* **Work required**
Please copy the material under this line exactly, keeping every line.

* **Source data**
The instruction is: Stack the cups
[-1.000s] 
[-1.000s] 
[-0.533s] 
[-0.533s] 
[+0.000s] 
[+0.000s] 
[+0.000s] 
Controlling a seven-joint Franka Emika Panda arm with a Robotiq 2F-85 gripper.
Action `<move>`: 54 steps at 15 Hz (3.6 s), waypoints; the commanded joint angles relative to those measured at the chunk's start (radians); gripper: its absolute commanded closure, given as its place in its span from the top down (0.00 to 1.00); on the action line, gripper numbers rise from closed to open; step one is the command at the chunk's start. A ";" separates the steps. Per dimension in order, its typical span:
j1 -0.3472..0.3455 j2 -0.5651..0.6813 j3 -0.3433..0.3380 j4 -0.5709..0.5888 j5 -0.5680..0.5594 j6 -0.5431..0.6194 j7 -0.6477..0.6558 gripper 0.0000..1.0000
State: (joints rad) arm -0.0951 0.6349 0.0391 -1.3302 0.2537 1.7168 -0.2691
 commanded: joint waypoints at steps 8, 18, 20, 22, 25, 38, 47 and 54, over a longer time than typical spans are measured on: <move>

* **Worked solution**
The instruction is: Stack the cups
[-1.000s] 
[-1.000s] 
[-0.533s] 
[-0.533s] 
[+0.000s] 
[+0.000s] 
[+0.000s] 
Controlling a seven-joint Franka Emika Panda arm with a Robotiq 2F-85 gripper.
Action `<move>`: 54 steps at 15 Hz (3.6 s), waypoints; the commanded joint angles relative to those measured at the chunk's start (radians); gripper: its absolute commanded closure, given as its place in its span from the top down (0.00 to 1.00); on the action line, gripper numbers rise from closed to open; step one is the command at the chunk's start. A ";" separates the steps. Per dimension in order, its typical span:
j1 -0.3472..0.3455 j2 -0.5651..0.6813 j3 -0.3433..0.3380 j4 -0.5709..0.5888 j5 -0.5680..0.5594 j6 -0.5431..0.6194 j7 -0.6477..0.6558 gripper 0.0000..1.0000
State: (joints rad) arm -0.0951 0.6349 0.0391 -1.3302 0.2537 1.7168 -0.2691
 commanded: joint waypoints at steps 8, 18, 20, 22, 25, 38, 47 and 54, over a longer time than typical spans are measured on: <move>

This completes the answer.